Дежурный офицер охраны в 21 час 50 минут доложил коменданту первого корпуса Кремля Михаилу Ивановичу Барсукову, что в двери кабинета № 19/а торчит ключ, а света в комнате нет. Барсуков пришел. Они открыли кабинет и увидели мертвого маршала.
Эпидемия самоубийств в августовские дни 1991 года казалась настолько заразительной, что каждый день ждали новых трагических сообщений.
Последний пресс-секретарь президента СССР Андрей Грачев вспоминает: «Арестовывать вице-президента Янаева в его кабинете в Кремле (как мне как-то говорил сам Янаев со смешанным чувством ужаса и гордости, в сталинские времена он принадлежал Лаврентию Берии) по поручению прокурора явились два советника Горбачева – Ярин и Карасев. В кабинете они обнаружили разбросанные вещи и одежду Янаева. Сам вице-президент, закрывшись с головой, лежал на тахте в задней комнате.
По словам Ярина, он даже заподозрил, что Янаев последовал примеру Пуго, своего бывшего коллеги по ЦК комсомола. К счастью, тот всего лишь крепко спал. Когда Янаев потянулся за одеждой, Ярин из предосторожности выхватил у него пиджак, опасаясь, что в нем пистолет. Однако оружия при вице-президенте не оказалось».
И уже после того, как августовский путч закончился, его активные участники были арестованы и страна задумалась о том, как жить дальше, в Москве произошли одно за другим три загадочных самоубийства. В представлении людей они были тесно связаны между собой.

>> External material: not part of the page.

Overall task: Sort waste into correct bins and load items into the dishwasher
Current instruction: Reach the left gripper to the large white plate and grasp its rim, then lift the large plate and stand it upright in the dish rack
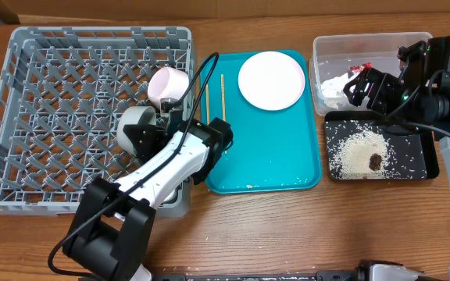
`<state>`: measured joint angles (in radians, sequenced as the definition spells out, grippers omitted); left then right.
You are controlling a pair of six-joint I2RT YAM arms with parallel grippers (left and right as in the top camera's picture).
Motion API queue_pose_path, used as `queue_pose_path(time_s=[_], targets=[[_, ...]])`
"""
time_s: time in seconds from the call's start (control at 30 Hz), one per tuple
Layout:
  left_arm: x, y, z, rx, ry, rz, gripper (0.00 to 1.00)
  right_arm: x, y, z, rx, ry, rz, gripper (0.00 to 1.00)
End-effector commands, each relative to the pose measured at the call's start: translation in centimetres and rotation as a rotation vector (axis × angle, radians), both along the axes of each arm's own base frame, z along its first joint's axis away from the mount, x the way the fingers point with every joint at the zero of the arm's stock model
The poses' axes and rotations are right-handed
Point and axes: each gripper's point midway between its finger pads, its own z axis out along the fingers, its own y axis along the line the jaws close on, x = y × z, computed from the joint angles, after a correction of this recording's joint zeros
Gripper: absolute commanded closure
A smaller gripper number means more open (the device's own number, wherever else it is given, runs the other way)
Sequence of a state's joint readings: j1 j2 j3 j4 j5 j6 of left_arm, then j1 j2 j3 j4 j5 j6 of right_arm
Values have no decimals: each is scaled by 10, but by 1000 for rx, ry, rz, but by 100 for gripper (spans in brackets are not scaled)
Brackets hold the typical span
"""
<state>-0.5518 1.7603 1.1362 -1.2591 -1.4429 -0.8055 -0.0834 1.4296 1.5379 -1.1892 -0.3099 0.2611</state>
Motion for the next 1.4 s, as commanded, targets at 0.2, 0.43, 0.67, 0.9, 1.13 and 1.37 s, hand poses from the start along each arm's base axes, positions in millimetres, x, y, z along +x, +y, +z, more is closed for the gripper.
queue_pose_path(time_s=[0.2, 0.43, 0.67, 0.9, 1.13, 1.37], targets=[[-25, -28, -54, -262, 180, 27, 80, 0, 1, 3, -5, -13, 5, 0], [-40, -41, -71, -422, 315, 84, 62, 0, 1, 3, -5, -13, 5, 0], [-39, -89, -74, -680, 507, 22, 37, 0, 1, 3, -5, -13, 5, 0], [-19, -153, -41, -944, 595, -168, 0, 0, 1, 3, -5, -12, 5, 0], [18, -215, 20, -1158, 514, -448, 0, 0, 1, 3, -5, -12, 5, 0], [80, -246, 35, -1479, 87, -306, 30, 0, 1, 3, -5, -13, 5, 0]])
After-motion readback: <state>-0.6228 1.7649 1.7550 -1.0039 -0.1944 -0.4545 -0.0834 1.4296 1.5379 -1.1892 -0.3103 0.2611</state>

Ранним утром 26 августа выбросился из окна управляющий делами ЦК КПСС Николай Ефимович Кручина. Он не играл никакой роли в августовском путче, и, казалось, ему ничего не угрожало.
Через месяц с лишним, 6 октября выбросился из окна предшественник Кручины на посту управляющего делами партии Георгий Сергеевич Павлов. Ему было за восемьдесят, давно на пенсии, никакого участия в политике он не принимал.

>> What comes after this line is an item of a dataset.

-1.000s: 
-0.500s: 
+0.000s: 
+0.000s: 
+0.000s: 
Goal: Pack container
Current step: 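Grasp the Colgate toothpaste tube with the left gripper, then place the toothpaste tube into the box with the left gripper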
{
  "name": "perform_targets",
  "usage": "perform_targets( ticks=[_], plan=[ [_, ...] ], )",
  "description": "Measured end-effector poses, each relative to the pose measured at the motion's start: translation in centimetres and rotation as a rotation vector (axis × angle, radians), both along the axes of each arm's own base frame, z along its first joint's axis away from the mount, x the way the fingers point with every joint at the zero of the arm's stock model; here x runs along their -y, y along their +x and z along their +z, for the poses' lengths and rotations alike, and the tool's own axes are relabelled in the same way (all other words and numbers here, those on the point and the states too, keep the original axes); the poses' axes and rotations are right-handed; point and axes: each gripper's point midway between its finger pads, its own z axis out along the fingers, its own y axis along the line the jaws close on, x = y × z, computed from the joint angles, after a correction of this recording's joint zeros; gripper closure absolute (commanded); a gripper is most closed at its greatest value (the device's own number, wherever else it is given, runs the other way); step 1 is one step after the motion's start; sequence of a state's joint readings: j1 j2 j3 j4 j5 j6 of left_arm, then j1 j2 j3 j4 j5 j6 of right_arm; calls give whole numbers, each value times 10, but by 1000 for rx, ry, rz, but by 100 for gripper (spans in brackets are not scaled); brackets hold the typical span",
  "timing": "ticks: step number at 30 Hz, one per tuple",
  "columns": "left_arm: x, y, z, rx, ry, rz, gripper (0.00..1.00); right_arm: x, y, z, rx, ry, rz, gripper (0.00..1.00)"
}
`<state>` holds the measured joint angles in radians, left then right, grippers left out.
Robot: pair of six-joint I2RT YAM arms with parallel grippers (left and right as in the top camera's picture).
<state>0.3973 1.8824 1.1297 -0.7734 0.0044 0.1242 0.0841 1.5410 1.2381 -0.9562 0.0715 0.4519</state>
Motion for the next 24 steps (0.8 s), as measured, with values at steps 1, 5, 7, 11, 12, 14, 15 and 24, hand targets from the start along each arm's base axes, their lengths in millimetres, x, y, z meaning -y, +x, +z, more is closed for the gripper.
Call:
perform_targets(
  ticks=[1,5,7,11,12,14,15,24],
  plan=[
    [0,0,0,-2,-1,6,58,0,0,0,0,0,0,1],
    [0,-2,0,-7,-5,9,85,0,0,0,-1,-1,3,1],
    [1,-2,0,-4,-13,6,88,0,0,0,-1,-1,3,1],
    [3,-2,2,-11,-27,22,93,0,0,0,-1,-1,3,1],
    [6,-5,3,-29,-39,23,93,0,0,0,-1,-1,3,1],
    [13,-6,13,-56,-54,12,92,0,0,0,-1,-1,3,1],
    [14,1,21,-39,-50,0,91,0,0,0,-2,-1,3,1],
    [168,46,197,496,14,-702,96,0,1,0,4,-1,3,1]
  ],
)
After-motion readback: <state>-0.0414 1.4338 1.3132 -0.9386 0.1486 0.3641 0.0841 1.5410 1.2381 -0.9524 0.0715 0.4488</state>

А еще через десять дней покончил с собой бывший заведующий сектором международного отдела ЦК КПСС Дмитрий Андреевич Лисоволик. И он тоже бросился вниз, на асфальт…
Цепочка одинаковых самоубийств представлялась более чем странной. Всех потряс способ самоубийства, требующий отчаянной решительности. В Москве заговорили, что наверняка всем троим помогли уйти из жизни. После путча ждали громких разоблачений.

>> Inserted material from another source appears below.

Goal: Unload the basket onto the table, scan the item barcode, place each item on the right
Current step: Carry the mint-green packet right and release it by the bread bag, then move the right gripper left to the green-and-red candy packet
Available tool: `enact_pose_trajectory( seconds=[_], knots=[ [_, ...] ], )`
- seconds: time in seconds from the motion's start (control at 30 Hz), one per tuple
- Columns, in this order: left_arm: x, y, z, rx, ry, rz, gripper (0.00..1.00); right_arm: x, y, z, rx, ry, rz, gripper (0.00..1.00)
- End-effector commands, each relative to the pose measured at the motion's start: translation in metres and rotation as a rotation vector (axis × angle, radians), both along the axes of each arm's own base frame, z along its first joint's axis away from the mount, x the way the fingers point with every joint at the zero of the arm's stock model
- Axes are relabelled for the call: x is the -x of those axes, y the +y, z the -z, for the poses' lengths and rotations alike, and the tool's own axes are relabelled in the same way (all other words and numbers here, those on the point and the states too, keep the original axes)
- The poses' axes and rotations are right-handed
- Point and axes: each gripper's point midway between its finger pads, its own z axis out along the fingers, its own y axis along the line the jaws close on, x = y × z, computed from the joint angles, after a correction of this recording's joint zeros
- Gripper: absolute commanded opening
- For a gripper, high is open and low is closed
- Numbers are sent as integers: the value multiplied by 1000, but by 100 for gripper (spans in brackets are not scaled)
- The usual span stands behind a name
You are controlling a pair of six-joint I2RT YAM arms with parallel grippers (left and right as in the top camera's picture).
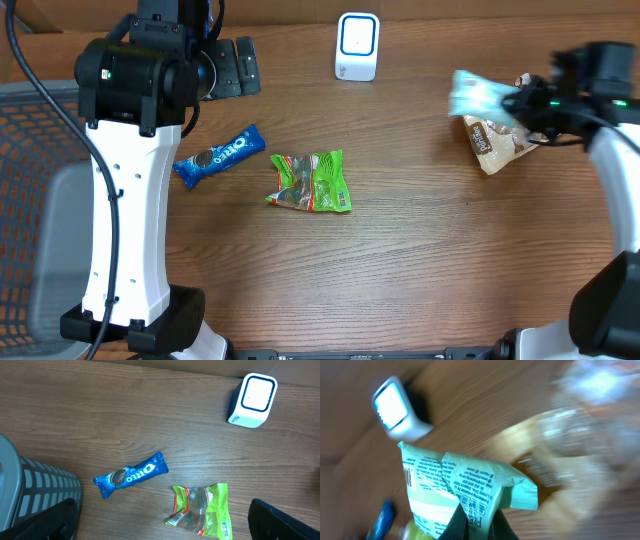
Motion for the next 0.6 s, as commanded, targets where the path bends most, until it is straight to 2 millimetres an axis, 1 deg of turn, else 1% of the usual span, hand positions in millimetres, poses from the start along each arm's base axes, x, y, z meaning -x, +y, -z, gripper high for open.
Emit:
enact_pose_trajectory(
  seconds=[0.0,0.07,0.17,0.2,0.27,0.33,0.43,0.47,0.57],
  knots=[
    [-1,2,0,-22,-2,7,100,3,-43,35,11,89,116,4],
    [-1,2,0,-22,-2,7,100,3,-59,52,-1,123,150,4],
    [-1,2,0,-22,-2,7,100,0,-75,75,-13,153,183,4],
    [-1,2,0,-22,-2,7,100,0,-77,78,-14,157,186,6],
    [-1,2,0,-22,-2,7,100,0,-78,80,-18,160,186,15],
    [-1,2,0,-22,-2,7,100,-3,-75,75,-32,142,169,24],
    [-1,2,0,-22,-2,7,100,-10,-61,57,-81,85,86,33],
    [-1,2,0,-22,-2,7,100,-10,-60,52,-86,79,76,35],
    [-1,2,0,-22,-2,7,100,-10,-58,27,-76,61,67,35]
  ],
)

Все трое покончили с собой в тот момент, когда общество заинтересовалось судьбой «золота партии», когда открывались партийные секреты и многие боялись суда над КПСС. Общественное мнение легко обнаружило нечто общее между тремя выбросившимися с балкона: все они имели отношение к «золоту партии», огромным деньгам, которые руководство КПСС загодя спрятало как внутри страны, так и за рубежом.
Накануне смерти Кручины – 24 августа, в субботу – было опечатано здание ЦК КПСС на Старой площади. Может быть, Кручина боялся, что всплывут секретные и разоблачительные документы? Многие тогда предположили, что это цепь преступлений, совершенных чьей-то умелой рукой.
На журнальном столике в холле Николай Ефимович оставил прощальную записку:
«Я не преступник и заговорщик, мне это подло и мерзко со стороны зачинщиков и предателей. Но я трус.
Прости меня, Зойчик, детки, внученьки.
Позаботьтесь, пожалуйста, о семье, особенно о вдове.
Никто здесь не виноват. Виноват я, что подписал бумагу по поводу охраны этих секретарей. Больше моей вины перед Вами, Михаил Сергеевич, нет. Служил я честно и преданно».